My family was worried sick and got me to try all sorts of things – pilates, yoga, homeopathy, strict diet, other doctors and practitioners, psychics, hippies, osteopaths, acupuncture, reflexology, hypnotism, counsellors, etc. It confused me even more. I just wanted one person I could talk to and who would prescribe me the correct medication and not kick me out of their office after 10 minutes. This would not come until October 2011, when I finally found a private doctor who thankfully gave me a discount when he saw how bad (and poor) I was. He listened, built up the medication slowly and answered my telephone calls. He even put me in touch with a free counsellor who was a lot more understanding than previous ones who seemed more interested in the two £20 notes I would hand them at the end of a disappointing session. I managed to get back to work in October 2011 – that’s one whole year now without being off sick. I am still on medication and see my counsellor and doctor for progress reports and prescriptions.
As I write, I have met someone else and am so much happier with more of an understanding about what I can and can’t achieve. I know I did wrong, cheating on my ex, but it didn’t feel like me and I am slowly coming to terms with my actions.
Now I’m healthy again, it’s nice to be back doing what I enjoy (writing) after an unhealthy absence.

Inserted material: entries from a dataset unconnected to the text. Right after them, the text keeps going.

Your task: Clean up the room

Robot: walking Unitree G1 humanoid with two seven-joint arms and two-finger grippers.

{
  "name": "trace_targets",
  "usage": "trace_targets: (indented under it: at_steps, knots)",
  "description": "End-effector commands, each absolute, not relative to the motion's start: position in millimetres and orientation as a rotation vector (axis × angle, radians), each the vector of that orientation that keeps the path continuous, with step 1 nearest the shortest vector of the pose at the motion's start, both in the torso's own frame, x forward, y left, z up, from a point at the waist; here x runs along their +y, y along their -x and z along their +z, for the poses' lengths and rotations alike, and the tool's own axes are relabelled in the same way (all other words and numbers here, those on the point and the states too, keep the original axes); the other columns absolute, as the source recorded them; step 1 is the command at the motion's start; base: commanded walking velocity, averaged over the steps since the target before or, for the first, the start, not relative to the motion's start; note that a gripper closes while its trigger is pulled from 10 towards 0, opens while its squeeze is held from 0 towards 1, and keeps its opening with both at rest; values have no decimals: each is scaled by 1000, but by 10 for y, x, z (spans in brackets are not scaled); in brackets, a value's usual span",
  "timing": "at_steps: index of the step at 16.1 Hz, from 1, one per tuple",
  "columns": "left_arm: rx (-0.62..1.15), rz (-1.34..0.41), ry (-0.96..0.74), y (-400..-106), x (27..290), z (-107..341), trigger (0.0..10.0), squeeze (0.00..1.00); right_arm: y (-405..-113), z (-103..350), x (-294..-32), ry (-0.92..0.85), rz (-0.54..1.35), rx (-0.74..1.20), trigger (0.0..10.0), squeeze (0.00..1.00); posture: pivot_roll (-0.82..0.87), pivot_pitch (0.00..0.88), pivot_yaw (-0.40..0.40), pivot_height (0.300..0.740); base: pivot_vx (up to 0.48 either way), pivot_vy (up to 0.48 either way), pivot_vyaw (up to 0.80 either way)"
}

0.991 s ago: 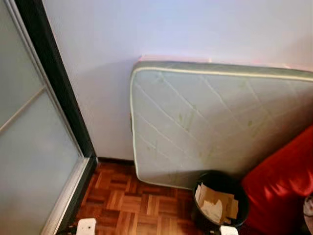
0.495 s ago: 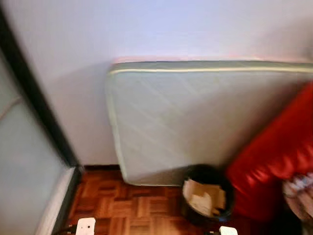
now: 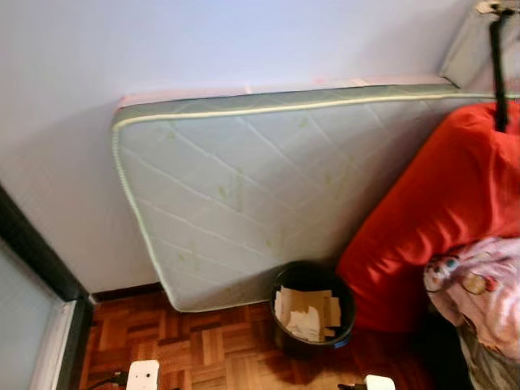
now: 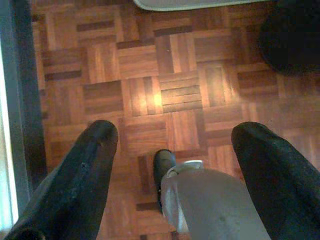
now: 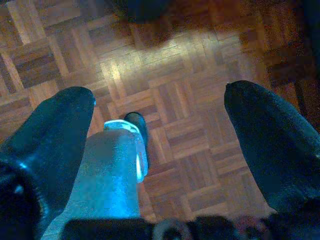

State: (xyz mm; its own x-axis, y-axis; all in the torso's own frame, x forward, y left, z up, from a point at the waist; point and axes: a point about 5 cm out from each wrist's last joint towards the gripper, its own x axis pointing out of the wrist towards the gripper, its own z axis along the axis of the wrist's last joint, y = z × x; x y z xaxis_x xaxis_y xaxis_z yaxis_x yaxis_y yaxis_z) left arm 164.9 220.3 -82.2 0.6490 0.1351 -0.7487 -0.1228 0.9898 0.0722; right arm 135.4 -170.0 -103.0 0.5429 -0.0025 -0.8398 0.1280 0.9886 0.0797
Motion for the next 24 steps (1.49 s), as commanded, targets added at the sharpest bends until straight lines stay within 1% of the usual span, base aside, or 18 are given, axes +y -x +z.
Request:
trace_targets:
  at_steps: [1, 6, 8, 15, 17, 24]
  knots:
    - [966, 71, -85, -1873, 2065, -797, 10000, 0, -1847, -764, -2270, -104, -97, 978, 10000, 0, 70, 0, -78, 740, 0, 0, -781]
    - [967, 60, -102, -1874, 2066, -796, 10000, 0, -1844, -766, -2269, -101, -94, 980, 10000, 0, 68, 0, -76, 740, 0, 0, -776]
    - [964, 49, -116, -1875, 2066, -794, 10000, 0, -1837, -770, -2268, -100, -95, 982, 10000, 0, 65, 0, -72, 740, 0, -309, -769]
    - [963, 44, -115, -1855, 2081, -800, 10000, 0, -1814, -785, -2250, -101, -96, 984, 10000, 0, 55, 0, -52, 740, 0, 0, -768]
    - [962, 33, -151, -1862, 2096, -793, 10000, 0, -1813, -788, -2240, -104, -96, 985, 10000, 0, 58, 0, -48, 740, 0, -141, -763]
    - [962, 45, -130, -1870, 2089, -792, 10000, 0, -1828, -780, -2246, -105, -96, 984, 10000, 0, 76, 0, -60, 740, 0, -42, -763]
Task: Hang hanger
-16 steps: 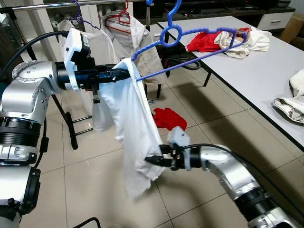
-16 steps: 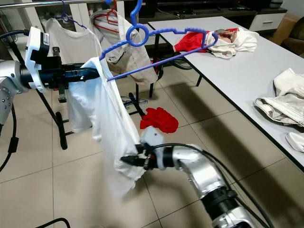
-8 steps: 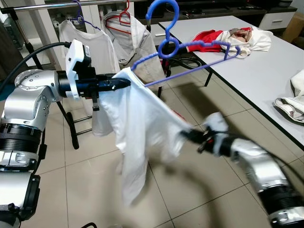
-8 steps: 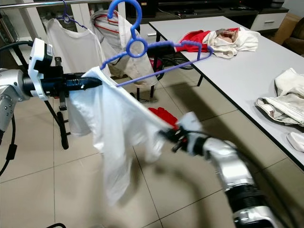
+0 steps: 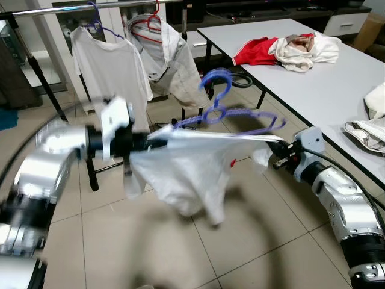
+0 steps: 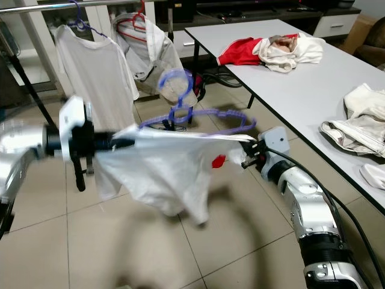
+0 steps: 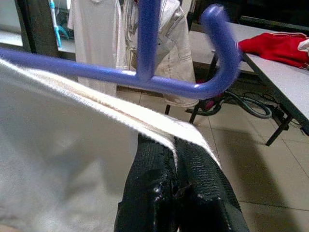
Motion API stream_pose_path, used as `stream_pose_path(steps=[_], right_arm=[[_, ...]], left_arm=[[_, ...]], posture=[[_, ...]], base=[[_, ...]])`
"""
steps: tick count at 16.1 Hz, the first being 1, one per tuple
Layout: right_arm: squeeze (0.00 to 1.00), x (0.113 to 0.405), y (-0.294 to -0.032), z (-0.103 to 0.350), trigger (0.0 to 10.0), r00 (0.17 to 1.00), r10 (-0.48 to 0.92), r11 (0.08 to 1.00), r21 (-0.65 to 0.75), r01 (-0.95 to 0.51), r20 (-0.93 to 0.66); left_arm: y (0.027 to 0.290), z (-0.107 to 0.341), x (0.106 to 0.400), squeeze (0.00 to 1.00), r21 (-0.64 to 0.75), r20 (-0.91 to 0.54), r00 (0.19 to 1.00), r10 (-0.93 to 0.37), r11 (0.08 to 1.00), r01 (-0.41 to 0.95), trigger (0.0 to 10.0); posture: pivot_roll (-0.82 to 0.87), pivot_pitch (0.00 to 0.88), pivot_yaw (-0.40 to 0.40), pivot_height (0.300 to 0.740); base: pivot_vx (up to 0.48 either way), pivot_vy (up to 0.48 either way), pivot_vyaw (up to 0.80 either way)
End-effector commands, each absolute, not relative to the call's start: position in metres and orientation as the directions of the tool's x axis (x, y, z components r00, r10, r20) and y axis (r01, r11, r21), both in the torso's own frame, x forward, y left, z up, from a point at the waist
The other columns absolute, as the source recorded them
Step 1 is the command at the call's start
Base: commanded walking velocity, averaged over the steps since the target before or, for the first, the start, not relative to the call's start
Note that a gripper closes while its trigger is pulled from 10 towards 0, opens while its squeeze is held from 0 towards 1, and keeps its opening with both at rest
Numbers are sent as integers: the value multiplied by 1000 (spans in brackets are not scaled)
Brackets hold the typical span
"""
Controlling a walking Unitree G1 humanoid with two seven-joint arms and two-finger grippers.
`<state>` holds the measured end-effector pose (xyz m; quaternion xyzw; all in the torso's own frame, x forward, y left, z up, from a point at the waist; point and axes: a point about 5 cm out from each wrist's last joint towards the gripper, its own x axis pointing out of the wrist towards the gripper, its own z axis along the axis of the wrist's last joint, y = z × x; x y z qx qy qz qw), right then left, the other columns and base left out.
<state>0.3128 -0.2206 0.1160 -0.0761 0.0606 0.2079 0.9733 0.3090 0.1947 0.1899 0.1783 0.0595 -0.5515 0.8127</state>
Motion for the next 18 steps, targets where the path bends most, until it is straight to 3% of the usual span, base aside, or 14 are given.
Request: stream_pose_path(steps=[1, 7, 9, 10, 18], right_arm=[[0, 304, -263, 110, 0, 957, 210, 961, -136, -239, -199], [0, 304, -289, 111, 0, 965, 138, 967, -180, -180, -225], [0, 304, -295, 116, 0, 967, 131, 965, -194, -174, -217], [0, 306, -302, 122, 0, 968, 127, 957, -231, -178, -218], [0, 317, -321, 141, 0, 966, 89, 894, -409, -185, -242]], left_arm=[[217, 199, 302, 0, 246, -302, 451, -840, 388, 888, 0], [211, 196, 289, 0, 177, -283, 405, -869, 368, 913, 0], [215, 188, 283, 0, 154, -356, 383, -852, 351, 924, 0], [221, 175, 274, 0, 98, -463, 323, -825, 315, 944, 0], [232, 155, 258, 0, 13, -633, 222, -742, 276, 961, 0]], posture=[[-128, 0, 19, 740], [-137, 0, 26, 740], [-138, 0, 26, 740], [-141, 0, 27, 740], [-152, 0, 33, 740]], base=[[0, 0, 0], [0, 0, 0], [0, 0, 0], [0, 0, 0], [0, 0, 0]])
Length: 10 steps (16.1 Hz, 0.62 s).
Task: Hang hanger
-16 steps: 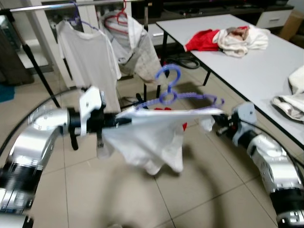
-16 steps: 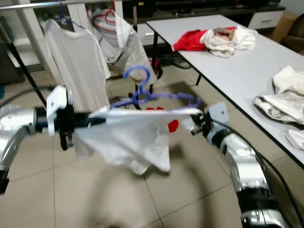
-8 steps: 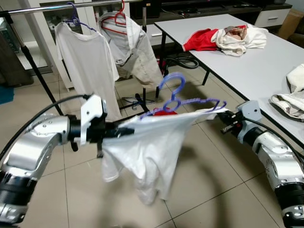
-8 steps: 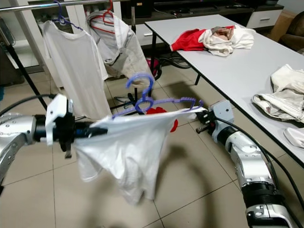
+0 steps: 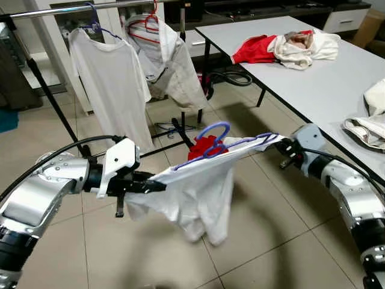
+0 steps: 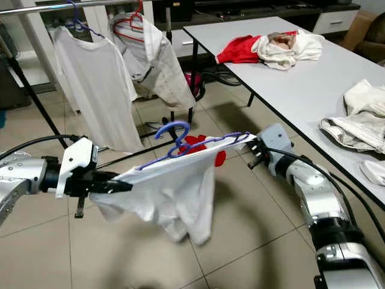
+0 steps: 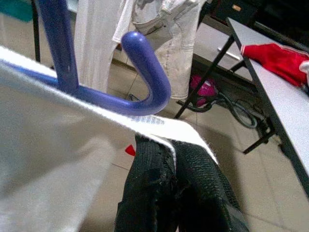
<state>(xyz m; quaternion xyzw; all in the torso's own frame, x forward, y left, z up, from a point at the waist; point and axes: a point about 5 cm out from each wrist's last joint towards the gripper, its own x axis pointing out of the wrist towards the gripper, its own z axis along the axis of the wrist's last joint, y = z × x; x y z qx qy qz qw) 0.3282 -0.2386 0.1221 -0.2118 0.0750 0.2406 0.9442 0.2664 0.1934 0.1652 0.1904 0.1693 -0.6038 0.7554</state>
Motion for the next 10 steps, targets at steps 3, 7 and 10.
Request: stream_pose_path(steps=[3, 7, 10], right_arm=[[0, 320, -320, 145, 0, 951, 128, 827, -499, -260, -283], [0, 300, -290, 127, 0, 647, 479, 460, -458, -760, -593], [0, 286, -294, 113, 0, 513, 478, 341, -388, -856, -713]], left_arm=[[238, 151, 254, 0, -10, -676, 194, -711, 272, 962, 0], [252, 149, 262, 0, 56, -720, 256, -644, 314, 948, 0], [260, 159, 269, 0, 71, -702, 289, -651, 339, 938, 0]], posture=[[-154, 0, 33, 740], [-164, 0, 28, 740], [-165, 0, 21, 740]], base=[[0, 0, 0], [0, 0, 0], [0, 0, 0]])
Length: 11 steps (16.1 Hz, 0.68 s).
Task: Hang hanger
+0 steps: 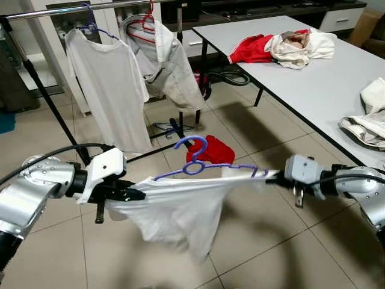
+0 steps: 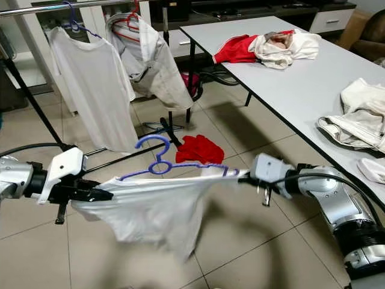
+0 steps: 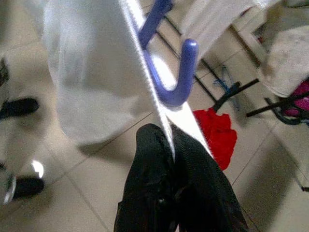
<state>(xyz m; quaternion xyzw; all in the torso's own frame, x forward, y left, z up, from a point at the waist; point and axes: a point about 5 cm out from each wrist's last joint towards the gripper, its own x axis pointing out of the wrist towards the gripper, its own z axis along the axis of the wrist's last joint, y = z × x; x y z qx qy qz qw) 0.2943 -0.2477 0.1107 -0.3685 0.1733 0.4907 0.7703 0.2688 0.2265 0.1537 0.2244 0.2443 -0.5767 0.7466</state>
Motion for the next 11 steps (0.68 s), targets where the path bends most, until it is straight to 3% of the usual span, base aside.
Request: stream_pose_path(steps=[1, 2, 4, 5, 7, 8, 9, 11], right_arm=[[0, 280, -300, 106, 0, 453, 446, 293, -353, -889, -772], [0, 275, -309, 99, 0, 412, 386, 275, -323, -906, -826], [0, 276, -325, 94, 0, 451, 232, 272, -388, -881, -862], [0, 278, -330, 96, 0, 482, 186, 267, -427, -864, -856], [0, 296, -332, 111, 0, 651, 120, 313, -594, -741, -749], [0, 312, -324, 127, 0, 779, 144, 372, -696, -614, -611], [0, 322, -317, 138, 0, 855, 159, 395, -762, -513, -494], [0, 330, -302, 151, 0, 912, 221, 362, -839, -405, -345]], left_arm=[[267, 162, 269, 0, 63, -724, 266, -637, 323, 944, 0], [272, 163, 267, 0, 23, -749, 213, -627, 298, 954, 0], [275, 157, 257, 0, -77, -784, 89, -614, 239, 968, 0], [276, 155, 256, 0, -89, -794, 70, -604, 229, 969, 0], [274, 143, 252, 0, -105, -840, 22, -542, 203, 973, 0], [273, 130, 250, 0, -137, -854, -2, -520, 220, 966, 0], [273, 120, 248, 0, -162, -866, -26, -500, 231, 959, 0], [273, 109, 245, 0, -165, -886, -41, -462, 232, 959, 0]], posture=[[-165, 0, 20, 740], [-165, 0, 17, 740], [-162, 0, 15, 740], [-162, 0, 15, 740], [-154, 0, 15, 740], [-153, 0, 14, 740], [-145, 0, 8, 740], [-133, 0, -3, 740]], base=[[0, 0, 0], [0, 0, 0], [0, 0, 0], [0, 0, 0], [0, 0, 0], [0, 0, 0], [0, 0, 0], [0, 0, 0]])
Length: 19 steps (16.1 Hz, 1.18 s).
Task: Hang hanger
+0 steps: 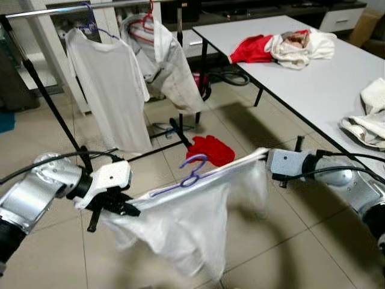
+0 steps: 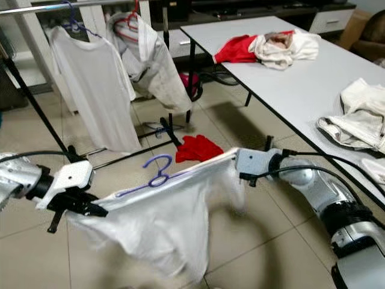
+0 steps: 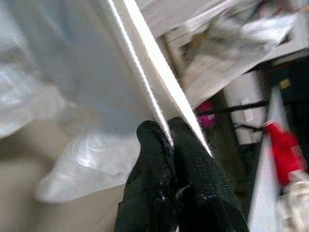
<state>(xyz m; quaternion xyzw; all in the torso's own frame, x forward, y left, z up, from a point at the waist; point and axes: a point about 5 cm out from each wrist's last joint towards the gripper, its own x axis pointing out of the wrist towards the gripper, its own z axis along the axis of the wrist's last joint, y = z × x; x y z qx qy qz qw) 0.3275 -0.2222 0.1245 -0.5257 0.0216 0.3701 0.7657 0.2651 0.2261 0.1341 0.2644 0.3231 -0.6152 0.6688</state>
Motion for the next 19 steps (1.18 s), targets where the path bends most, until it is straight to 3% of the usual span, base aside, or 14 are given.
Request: stream_pose_path(steps=[1, 4, 6, 8, 10, 11, 15, 16, 17, 18, 19], right_arm=[[0, 332, -287, 155, 0, 914, 298, 334, -867, -370, -275], [0, 336, -269, 161, 0, 927, 335, 301, -913, -274, -168], [0, 336, -268, 158, 0, 930, 340, 379, -884, -273, -142], [0, 324, -255, 136, 0, 860, 450, 438, -781, -446, -239], [0, 317, -248, 124, 0, 809, 499, 410, -737, -538, -312], [0, 314, -240, 119, 0, 766, 534, 390, -700, -598, -358], [0, 318, -228, 126, 0, 718, 584, 365, -668, -649, -378], [0, 316, -222, 132, 4078, 682, 620, 339, -652, -678, -387], [0, 315, -220, 133, 4078, 673, 629, 332, -648, -686, -389], [0, 312, -215, 133, 10000, 638, 654, 308, -627, -716, -406], [165, 308, -210, 133, 10000, 606, 676, 293, -601, -744, -420]], left_arm=[[268, 107, 247, 0, -147, -883, -16, -470, 242, 959, 0], [262, 104, 250, 0, -129, -889, -6, -458, 237, 963, 0], [261, 106, 261, 0, -35, -887, 85, -454, 249, 968, 0], [249, 119, 278, 0, 99, -803, 231, -549, 259, 961, 0], [243, 126, 278, 0, 103, -772, 221, -596, 226, 969, 0], [239, 124, 275, 0, 69, -784, 175, -595, 197, 978, 0], [232, 116, 277, 0, 45, -795, 134, -591, 164, 986, 0], [231, 116, 279, 0, 45, -801, 134, -583, 164, 985, 0], [231, 116, 279, 0, 46, -803, 134, -580, 165, 985, 0], [232, 116, 283, 0, 63, -808, 158, -567, 184, 981, 0], [231, 116, 288, 0, 90, -804, 200, -559, 218, 972, 0]], posture=[[-131, 0, -5, 740], [-134, 0, -7, 740], [-136, 0, -6, 740], [-143, 0, -7, 740], [-145, 0, -7, 740], [-149, 0, -6, 740], [-150, 0, -8, 740], [-151, 0, -11, 740], [-151, 0, -11, 740], [-150, 0, -13, 740], [-150, 0, -13, 740]], base=[[0, 0, 0], [0, 0, 0], [0, 0, 0], [0, 0, 0], [0, 0, 0], [0, 0, 0], [0, 0, 0], [0, 0, 0], [0, 0, 0], [0, 0, 0], [0, 0, 0]])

I only found out about CALM after my illness and now it means a great deal to me. I feel a stronger person having come through a nervous breakdown and I don’t feel I’ll ever be in that position again. Let’s spread the word – it’s ok to speak out about your problems and ask for help and people like CALM give us an outlet to do this. If you said a year ago that in 12 months time I would complete the 3 peak challenge for charity and be able to write about my breakdown, I would have laughed but that’s exactly what I’ve done. Keep Reading CALM…and Carry On!